# WORK INSTRUCTION
Before you finish, make sure every line below has been written out exactly.
Start of DATA PROVIDED
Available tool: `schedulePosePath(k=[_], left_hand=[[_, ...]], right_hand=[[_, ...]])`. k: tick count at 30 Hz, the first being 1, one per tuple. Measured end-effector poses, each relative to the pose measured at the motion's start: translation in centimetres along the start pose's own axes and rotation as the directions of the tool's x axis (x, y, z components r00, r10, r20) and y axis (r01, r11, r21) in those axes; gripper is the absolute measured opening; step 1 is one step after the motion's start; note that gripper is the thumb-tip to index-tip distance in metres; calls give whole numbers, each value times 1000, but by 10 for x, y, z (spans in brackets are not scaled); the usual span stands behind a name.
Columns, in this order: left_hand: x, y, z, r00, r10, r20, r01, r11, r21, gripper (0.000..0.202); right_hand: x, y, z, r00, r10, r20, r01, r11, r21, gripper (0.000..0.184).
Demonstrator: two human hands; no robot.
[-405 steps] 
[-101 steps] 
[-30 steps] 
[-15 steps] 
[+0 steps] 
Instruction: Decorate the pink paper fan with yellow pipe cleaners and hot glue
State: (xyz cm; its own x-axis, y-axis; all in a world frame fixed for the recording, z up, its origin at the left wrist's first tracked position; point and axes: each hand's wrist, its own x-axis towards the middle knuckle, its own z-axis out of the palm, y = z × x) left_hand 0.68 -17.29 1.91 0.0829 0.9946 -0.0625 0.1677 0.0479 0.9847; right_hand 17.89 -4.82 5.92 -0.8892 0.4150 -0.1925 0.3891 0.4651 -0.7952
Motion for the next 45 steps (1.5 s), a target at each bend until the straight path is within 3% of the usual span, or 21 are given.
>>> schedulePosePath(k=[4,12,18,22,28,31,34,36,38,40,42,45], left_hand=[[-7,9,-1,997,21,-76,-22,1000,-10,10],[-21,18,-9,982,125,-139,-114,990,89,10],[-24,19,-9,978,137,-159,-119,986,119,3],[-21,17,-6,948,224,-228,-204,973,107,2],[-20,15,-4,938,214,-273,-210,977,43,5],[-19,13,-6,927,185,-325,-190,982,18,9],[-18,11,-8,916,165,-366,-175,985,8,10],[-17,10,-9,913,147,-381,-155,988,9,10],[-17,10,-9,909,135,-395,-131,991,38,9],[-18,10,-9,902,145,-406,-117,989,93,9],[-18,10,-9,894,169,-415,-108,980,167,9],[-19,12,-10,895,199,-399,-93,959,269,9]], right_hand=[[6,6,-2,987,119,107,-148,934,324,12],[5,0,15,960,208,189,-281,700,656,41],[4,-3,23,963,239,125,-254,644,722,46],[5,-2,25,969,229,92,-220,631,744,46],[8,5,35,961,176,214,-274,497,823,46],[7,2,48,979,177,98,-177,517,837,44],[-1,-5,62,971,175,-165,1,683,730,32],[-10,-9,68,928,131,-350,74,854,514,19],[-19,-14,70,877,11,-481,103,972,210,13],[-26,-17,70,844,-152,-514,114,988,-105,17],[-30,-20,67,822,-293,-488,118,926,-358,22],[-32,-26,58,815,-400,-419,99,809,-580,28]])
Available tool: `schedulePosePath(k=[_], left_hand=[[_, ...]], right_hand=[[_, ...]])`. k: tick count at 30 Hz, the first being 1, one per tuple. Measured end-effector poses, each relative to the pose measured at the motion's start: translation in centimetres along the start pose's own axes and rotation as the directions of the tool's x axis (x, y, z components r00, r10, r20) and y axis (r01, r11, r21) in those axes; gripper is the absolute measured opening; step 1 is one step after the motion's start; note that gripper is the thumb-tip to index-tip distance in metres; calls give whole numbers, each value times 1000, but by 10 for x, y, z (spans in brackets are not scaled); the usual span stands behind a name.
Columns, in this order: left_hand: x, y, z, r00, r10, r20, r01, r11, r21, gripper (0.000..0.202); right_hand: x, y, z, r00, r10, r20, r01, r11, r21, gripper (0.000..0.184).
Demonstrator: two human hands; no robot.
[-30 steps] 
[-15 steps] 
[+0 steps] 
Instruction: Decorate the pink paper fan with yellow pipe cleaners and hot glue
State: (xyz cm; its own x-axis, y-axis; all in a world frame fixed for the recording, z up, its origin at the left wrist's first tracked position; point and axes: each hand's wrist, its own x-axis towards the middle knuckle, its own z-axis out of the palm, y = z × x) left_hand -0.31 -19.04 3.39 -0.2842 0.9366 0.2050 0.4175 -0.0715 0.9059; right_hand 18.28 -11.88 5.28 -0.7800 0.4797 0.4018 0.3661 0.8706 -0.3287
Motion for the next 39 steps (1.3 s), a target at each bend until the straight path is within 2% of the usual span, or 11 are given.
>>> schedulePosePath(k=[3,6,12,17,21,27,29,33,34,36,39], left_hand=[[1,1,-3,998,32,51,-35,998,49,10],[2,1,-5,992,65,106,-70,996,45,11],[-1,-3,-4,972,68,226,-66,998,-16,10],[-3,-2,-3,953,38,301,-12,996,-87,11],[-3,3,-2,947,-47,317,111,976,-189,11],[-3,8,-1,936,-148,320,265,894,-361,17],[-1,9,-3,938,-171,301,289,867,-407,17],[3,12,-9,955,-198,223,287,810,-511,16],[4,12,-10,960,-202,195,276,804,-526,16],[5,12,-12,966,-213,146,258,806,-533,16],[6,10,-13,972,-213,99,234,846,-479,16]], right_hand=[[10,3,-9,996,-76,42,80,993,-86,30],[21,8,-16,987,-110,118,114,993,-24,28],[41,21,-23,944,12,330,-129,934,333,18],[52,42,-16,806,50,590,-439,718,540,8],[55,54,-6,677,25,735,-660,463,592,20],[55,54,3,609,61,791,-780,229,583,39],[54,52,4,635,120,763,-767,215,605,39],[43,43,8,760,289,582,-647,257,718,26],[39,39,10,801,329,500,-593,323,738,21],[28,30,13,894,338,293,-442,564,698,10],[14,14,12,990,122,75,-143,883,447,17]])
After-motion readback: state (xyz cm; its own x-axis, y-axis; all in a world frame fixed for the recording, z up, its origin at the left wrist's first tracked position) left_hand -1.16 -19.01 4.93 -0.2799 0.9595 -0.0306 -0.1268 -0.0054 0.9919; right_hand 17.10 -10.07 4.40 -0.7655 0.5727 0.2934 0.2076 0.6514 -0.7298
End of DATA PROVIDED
# OUTPUT FOR THIS TASK
Available tool: `schedulePosePath(k=[_], left_hand=[[_, ...]], right_hand=[[_, ...]])`. k: tick count at 30 Hz, the first being 1, one per tuple. Measured end-effector poses, each relative to the pose measured at the motion's start: translation in centimetres along the start pose's own axes and rotation as the directions of the tool's x axis (x, y, z components r00, r10, r20) and y axis (r01, r11, r21) in those axes; gripper is the absolute measured opening; step 1 is one step after the motion's start; note that gripper is the thumb-tip to index-tip distance in metres; calls give whole numbers, each value times 1000, but by 10 for x, y, z (spans in brackets are not scaled); the usual span stands behind a name.
Columns, in this order: left_hand: x, y, z, r00, r10, r20, r01, r11, r21, gripper (0.000..0.202); right_hand: x, y, z, r00, r10, r20, r01, r11, r21, gripper (0.000..0.184).
Demonstrator: two human hands; no robot.
[-405 steps] 
[-101 steps] 
[-30 steps] 
[-15 steps] 
[+0 steps] 
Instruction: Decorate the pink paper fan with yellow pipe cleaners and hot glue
State: (xyz cm; its own x-axis, y-axis; all in a world frame fixed for the recording, z up, its origin at the left wrist's first tracked position; point and axes: each hand's wrist, its own x-axis towards the middle knuckle, its own z-axis out of the palm, y = z × x) left_hand 0.68 -17.29 1.91 0.0829 0.9946 -0.0625 0.1677 0.0479 0.9847; right_hand 17.89 -4.82 5.92 -0.8892 0.4150 -0.1925 0.3891 0.4651 -0.7952
Motion for the next 45 steps (1.5 s), a target at each bend until the straight path is within 3% of the usual span, or 21 are given.
>>> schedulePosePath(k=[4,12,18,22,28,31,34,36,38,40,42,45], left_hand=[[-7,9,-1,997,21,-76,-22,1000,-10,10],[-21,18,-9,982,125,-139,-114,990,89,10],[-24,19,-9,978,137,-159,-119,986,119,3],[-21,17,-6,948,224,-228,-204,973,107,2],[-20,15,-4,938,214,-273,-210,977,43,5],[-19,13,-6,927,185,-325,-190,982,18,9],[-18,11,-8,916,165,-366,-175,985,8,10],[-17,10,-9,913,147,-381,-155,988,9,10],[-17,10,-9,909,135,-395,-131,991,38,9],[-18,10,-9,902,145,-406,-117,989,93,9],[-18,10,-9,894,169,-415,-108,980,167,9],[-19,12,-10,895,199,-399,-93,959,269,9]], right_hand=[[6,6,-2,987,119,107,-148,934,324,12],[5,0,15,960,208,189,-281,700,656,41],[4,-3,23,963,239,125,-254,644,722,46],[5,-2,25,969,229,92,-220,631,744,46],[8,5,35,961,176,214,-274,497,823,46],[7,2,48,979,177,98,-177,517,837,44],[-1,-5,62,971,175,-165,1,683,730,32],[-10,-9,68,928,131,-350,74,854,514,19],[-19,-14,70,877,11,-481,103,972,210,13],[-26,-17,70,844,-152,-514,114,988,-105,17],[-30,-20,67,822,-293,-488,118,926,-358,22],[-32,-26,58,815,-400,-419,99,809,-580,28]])
Available tool: `schedulePosePath(k=[_], left_hand=[[_, ...]], right_hand=[[_, ...]])`. k: tick count at 30 Hz, the first being 1, one per tuple. Measured end-effector poses, each relative to the pose measured at the motion's start: translation in centimetres along the start pose's own axes and rotation as the directions of the tool's x axis (x, y, z components r00, r10, r20) and y axis (r01, r11, r21) in those axes; gripper is the absolute measured opening; step 1 is one step after the motion's start; note that gripper is the thumb-tip to index-tip distance in metres; calls give whole numbers, each value times 1000, but by 10 for x, y, z (spans in brackets are not scaled); the usual span stands behind a name.
Columns, in this order: left_hand: x, y, z, r00, r10, r20, r01, r11, r21, gripper (0.000..0.202); right_hand: x, y, z, r00, r10, r20, r01, r11, r21, gripper (0.000..0.184).
Demonstrator: two human hands; no robot.
[-30 steps] 
[-15 steps] 
[+0 steps] 
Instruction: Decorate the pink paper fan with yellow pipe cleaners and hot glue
State: (xyz cm; its own x-axis, y-axis; all in a world frame fixed for the recording, z up, its origin at the left wrist's first tracked position; point and axes: each hand's wrist, its own x-axis towards the middle knuckle, its own z-axis out of the palm, y = z × x) left_hand -0.31 -19.04 3.39 -0.2842 0.9366 0.2050 0.4175 -0.0715 0.9059; right_hand 18.28 -11.88 5.28 -0.7800 0.4797 0.4018 0.3661 0.8706 -0.3287
Motion for the next 39 steps (1.3 s), a target at each bend until the straight path is within 2% of the usual span, or 11 are given.
>>> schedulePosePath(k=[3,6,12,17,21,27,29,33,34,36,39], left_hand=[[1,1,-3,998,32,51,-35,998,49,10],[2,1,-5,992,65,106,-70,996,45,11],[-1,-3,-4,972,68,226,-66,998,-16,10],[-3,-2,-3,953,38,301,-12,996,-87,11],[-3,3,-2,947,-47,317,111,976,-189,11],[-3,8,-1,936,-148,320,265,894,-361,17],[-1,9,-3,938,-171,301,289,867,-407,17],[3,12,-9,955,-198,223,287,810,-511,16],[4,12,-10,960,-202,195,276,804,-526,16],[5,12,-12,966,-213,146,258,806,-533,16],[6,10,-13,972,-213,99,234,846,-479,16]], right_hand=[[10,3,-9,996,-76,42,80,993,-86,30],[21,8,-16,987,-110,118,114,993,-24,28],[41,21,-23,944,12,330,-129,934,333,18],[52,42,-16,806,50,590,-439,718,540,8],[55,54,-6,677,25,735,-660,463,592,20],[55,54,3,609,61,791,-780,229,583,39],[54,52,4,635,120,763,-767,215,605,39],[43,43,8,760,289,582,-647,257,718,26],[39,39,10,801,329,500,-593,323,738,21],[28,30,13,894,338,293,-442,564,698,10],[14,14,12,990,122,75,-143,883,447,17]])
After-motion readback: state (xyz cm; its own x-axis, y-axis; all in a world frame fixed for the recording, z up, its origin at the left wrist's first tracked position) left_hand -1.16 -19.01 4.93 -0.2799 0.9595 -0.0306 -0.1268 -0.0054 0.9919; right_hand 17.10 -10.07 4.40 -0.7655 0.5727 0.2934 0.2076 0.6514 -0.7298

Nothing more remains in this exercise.